Everything from the line containing "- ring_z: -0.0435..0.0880" to the close of the listing below should be retyped exactly, and nothing before it.
*** Opening Supplied material ***
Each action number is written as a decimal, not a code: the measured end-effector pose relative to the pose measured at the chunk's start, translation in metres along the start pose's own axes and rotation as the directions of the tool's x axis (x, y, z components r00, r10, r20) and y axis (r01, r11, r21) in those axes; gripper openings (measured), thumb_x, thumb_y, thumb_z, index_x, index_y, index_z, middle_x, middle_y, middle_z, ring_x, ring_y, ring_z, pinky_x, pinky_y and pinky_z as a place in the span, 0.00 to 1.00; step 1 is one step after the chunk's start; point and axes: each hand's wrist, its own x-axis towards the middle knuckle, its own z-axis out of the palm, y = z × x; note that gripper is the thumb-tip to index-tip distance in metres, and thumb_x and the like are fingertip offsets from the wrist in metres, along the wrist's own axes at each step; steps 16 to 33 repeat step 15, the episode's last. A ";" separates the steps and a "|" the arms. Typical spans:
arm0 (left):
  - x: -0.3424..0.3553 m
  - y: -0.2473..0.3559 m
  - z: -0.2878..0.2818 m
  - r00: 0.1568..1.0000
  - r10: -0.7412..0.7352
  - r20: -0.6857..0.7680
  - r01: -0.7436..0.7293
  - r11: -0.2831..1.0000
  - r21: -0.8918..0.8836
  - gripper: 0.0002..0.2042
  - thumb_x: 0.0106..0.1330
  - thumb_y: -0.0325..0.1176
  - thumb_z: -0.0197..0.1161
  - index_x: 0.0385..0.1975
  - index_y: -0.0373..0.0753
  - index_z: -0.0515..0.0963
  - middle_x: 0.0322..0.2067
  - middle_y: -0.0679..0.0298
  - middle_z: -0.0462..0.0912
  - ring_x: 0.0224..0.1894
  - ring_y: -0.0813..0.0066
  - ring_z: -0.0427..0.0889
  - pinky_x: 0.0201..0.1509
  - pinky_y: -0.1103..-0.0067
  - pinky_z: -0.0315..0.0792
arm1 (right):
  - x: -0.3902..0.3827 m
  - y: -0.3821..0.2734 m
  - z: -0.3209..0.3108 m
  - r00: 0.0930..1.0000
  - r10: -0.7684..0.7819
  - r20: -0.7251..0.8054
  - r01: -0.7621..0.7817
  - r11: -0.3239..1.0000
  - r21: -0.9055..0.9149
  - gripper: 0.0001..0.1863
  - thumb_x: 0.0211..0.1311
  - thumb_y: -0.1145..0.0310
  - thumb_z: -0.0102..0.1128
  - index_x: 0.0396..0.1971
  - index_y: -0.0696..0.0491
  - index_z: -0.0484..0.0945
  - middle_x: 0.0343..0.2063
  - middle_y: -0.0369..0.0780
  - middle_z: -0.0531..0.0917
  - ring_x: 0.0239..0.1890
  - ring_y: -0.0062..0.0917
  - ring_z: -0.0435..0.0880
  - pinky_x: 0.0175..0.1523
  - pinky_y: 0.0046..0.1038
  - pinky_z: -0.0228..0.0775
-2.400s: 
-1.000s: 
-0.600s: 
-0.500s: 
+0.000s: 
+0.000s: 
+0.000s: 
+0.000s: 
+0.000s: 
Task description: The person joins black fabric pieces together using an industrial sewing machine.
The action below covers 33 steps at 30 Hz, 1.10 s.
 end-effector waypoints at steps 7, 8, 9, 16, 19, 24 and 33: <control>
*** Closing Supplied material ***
▶ [Your solution]
  - ring_z: -0.0435..0.0880
  - pinky_x: 0.0175..0.1523
  - pinky_y: 0.0046..0.1038
  - pinky_z: -0.0228..0.0775
-2.400s: 
-1.000s: 
-0.600s: 
-0.500s: 
+0.000s: 
+0.000s: 
+0.000s: 
+0.000s: 
+0.000s: 
Task description: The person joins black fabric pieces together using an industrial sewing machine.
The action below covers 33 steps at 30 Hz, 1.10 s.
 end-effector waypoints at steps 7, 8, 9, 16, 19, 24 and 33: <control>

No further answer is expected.